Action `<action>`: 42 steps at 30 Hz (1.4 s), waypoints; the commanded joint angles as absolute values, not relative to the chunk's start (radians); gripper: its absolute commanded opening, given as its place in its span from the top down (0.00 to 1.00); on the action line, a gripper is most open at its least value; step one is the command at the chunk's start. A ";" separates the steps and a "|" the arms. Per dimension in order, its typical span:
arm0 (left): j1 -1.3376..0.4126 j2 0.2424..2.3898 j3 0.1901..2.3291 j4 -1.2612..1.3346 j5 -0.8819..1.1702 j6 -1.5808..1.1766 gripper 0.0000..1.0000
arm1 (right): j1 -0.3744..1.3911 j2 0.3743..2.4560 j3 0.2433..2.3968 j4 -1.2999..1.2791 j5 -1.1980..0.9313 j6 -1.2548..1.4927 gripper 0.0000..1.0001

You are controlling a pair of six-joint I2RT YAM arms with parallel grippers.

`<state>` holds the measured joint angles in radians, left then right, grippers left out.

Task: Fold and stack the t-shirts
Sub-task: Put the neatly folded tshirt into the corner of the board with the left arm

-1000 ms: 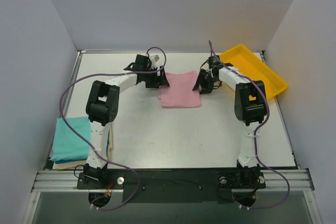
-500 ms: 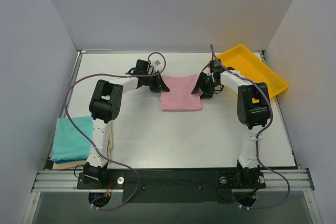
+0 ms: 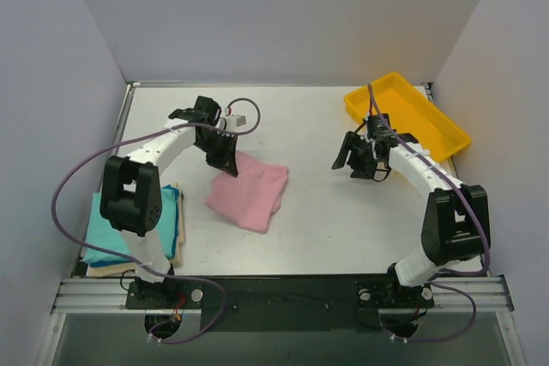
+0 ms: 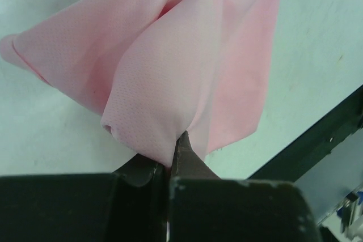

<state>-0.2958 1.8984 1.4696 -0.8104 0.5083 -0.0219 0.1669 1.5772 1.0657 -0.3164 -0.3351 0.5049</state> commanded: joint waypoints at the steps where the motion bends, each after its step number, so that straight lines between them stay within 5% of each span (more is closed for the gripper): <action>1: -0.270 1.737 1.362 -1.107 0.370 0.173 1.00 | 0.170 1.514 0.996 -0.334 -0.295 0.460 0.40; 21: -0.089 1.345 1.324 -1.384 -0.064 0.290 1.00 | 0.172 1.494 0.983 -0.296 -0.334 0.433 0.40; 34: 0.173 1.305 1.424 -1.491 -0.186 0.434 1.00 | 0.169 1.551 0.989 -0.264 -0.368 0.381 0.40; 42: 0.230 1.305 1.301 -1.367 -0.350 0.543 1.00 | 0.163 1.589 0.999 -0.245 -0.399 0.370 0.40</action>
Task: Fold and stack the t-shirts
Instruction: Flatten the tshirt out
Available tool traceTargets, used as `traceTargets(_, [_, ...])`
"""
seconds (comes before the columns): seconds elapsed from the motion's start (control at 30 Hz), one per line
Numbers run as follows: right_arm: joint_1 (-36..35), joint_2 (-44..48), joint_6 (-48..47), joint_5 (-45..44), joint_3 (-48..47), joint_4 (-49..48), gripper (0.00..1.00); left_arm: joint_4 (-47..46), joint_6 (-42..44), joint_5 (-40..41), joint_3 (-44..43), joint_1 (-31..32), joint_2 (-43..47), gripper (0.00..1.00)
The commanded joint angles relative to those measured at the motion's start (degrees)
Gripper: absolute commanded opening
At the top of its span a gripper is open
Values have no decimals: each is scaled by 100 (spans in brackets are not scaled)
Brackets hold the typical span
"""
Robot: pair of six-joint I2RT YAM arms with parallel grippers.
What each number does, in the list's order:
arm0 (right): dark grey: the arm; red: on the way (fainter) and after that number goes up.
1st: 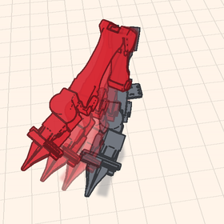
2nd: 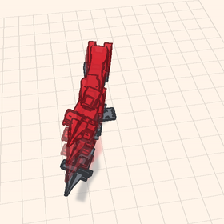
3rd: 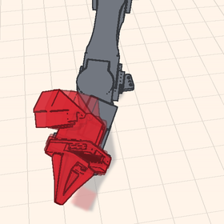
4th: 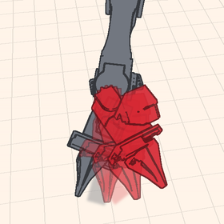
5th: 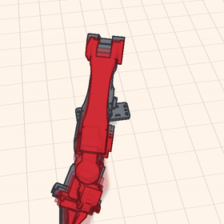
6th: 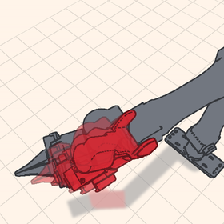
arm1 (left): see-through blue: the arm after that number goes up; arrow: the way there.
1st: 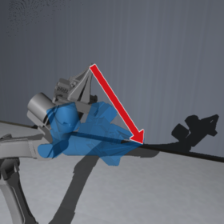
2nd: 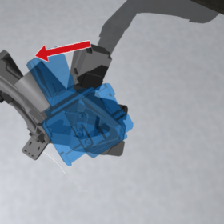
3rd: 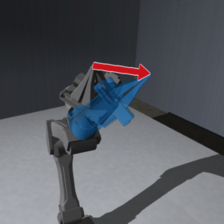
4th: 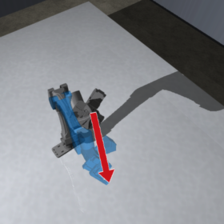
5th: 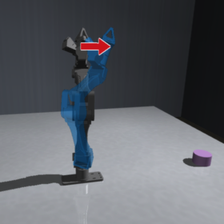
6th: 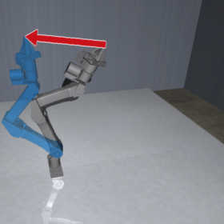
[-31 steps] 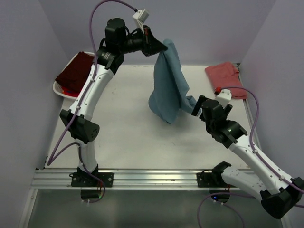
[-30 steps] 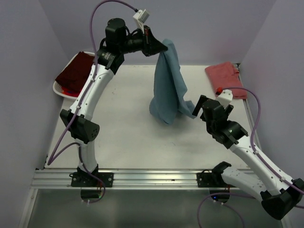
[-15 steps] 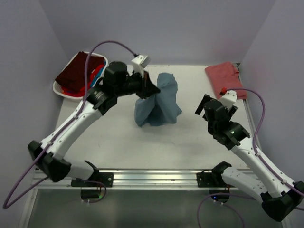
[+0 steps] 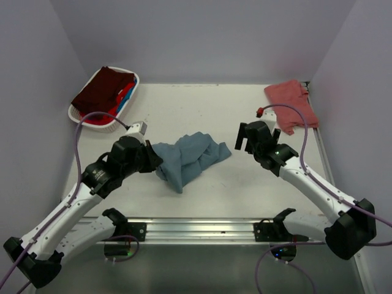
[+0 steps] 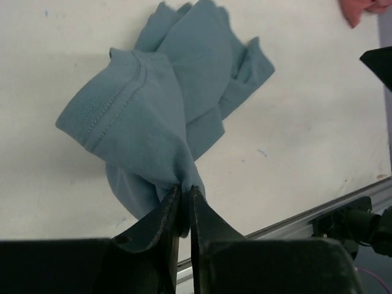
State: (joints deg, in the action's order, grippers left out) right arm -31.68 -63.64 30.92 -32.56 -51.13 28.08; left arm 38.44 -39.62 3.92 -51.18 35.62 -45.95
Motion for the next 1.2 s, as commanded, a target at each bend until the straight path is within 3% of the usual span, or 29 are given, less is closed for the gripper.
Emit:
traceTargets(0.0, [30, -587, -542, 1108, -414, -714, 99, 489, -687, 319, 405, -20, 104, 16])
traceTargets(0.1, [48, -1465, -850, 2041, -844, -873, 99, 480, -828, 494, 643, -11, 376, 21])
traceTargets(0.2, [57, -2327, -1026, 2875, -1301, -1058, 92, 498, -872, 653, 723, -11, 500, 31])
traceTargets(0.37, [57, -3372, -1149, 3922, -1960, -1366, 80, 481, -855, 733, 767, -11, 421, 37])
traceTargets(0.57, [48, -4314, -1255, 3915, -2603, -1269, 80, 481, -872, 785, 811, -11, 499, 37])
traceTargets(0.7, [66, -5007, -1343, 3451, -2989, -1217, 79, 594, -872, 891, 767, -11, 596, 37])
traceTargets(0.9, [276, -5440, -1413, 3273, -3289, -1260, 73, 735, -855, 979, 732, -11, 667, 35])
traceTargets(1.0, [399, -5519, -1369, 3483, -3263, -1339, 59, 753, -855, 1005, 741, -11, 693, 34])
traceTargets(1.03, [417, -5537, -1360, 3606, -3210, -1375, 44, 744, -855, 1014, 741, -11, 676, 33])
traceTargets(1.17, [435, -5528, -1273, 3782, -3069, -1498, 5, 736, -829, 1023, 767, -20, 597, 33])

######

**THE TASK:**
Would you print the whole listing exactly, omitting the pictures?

**REPLY TO THE TASK:**
Action `<action>`: 42 steps at 30 Hz (1.4 s), waypoints; the commanded joint angles as absolute values, not relative to the chunk's start (radians); gripper: its absolute commanded opening, given as its place in its span from the top down (0.00 to 1.00); on the action line, a gripper is most open at its least value; step one is the command at the chunk's start. A ";" separates the steps and a "|" the arms. Per dimension in order, its typical span:
arm0 (left): j1 -1.3376..0.4126 j2 0.2424..2.3898 j3 0.1901..2.3291 j4 -1.2612..1.3346 j5 -0.8819..1.1702 j6 -1.5808..1.1766 gripper 0.0000..1.0000
arm1 (right): j1 -0.3744..1.3911 j2 0.3743..2.4560 j3 0.2433..2.3968 j4 -1.2999..1.2791 j5 -1.1980..0.9313 j6 -1.2548..1.4927 gripper 0.0000..1.0001

You are controlling a pair of six-joint I2RT YAM arms with parallel grippers.

`<state>` holds the measured joint angles in radians, left then right, grippers left out.

Task: Fold and stack the t-shirts
Sub-task: Put the neatly folded tshirt into the corner of the board with the left arm

-1000 ms: 
-500 ms: 
+0 ms: 
+0 ms: 

<state>-0.2958 1.8984 1.4696 -0.8104 0.5083 -0.0219 0.1669 1.5772 1.0657 -0.3164 -0.3351 0.5049</state> commanded: joint waypoints at the steps where the motion bends, each after its step number, so that straight lines between them stay within 5% of each span (more is closed for the gripper): <action>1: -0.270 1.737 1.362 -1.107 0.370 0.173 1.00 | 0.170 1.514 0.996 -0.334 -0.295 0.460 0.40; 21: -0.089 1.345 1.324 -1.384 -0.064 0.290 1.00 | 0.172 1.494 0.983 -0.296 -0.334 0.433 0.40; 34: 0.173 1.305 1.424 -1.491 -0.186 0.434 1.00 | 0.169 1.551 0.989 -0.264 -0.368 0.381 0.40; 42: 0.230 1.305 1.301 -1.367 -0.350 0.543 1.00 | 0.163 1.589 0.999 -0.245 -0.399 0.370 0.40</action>
Task: Fold and stack the t-shirts
Instruction: Flatten the tshirt out
Available tool traceTargets, used as `traceTargets(_, [_, ...])`
"""
seconds (comes before the columns): seconds elapsed from the motion's start (control at 30 Hz), one per line
Numbers run as follows: right_arm: joint_1 (-36..35), joint_2 (-44..48), joint_6 (-48..47), joint_5 (-45..44), joint_3 (-48..47), joint_4 (-49..48), gripper (0.00..1.00); left_arm: joint_4 (-47..46), joint_6 (-42..44), joint_5 (-40..41), joint_3 (-44..43), joint_1 (-31..32), joint_2 (-43..47), gripper (0.00..1.00)
The commanded joint angles relative to those measured at the motion's start (degrees)
Gripper: absolute commanded opening
At the top of its span a gripper is open
Values have no decimals: each is scaled by 100 (spans in brackets are not scaled)
Brackets hold the typical span
"""
Robot: pair of six-joint I2RT YAM arms with parallel grippers.
What each number does, in the list's order:
arm0 (right): dark grey: the arm; red: on the way (fainter) and after that number goes up.
1st: 
2nd: 
3rd: 
4th: 
5th: 
6th: 
arm1 (left): see-through blue: the arm after that number goes up; arrow: the way there.
1st: 
2nd: 
3rd: 
4th: 
5th: 
6th: 
[-31 steps] 
[-30 steps] 
[-15 steps] 
[+0 steps] 
[+0 steps] 
State: (joints deg, in the action's order, grippers left out) right arm -31.68 -63.64 30.92 -32.56 -51.13 28.08; left arm 38.44 -39.62 3.92 -51.18 35.62 -45.95
Motion for the next 1.2 s, as commanded, a target at each bend until the straight path is within 3% of the usual span, or 29 are given, less is closed for the gripper.
Emit:
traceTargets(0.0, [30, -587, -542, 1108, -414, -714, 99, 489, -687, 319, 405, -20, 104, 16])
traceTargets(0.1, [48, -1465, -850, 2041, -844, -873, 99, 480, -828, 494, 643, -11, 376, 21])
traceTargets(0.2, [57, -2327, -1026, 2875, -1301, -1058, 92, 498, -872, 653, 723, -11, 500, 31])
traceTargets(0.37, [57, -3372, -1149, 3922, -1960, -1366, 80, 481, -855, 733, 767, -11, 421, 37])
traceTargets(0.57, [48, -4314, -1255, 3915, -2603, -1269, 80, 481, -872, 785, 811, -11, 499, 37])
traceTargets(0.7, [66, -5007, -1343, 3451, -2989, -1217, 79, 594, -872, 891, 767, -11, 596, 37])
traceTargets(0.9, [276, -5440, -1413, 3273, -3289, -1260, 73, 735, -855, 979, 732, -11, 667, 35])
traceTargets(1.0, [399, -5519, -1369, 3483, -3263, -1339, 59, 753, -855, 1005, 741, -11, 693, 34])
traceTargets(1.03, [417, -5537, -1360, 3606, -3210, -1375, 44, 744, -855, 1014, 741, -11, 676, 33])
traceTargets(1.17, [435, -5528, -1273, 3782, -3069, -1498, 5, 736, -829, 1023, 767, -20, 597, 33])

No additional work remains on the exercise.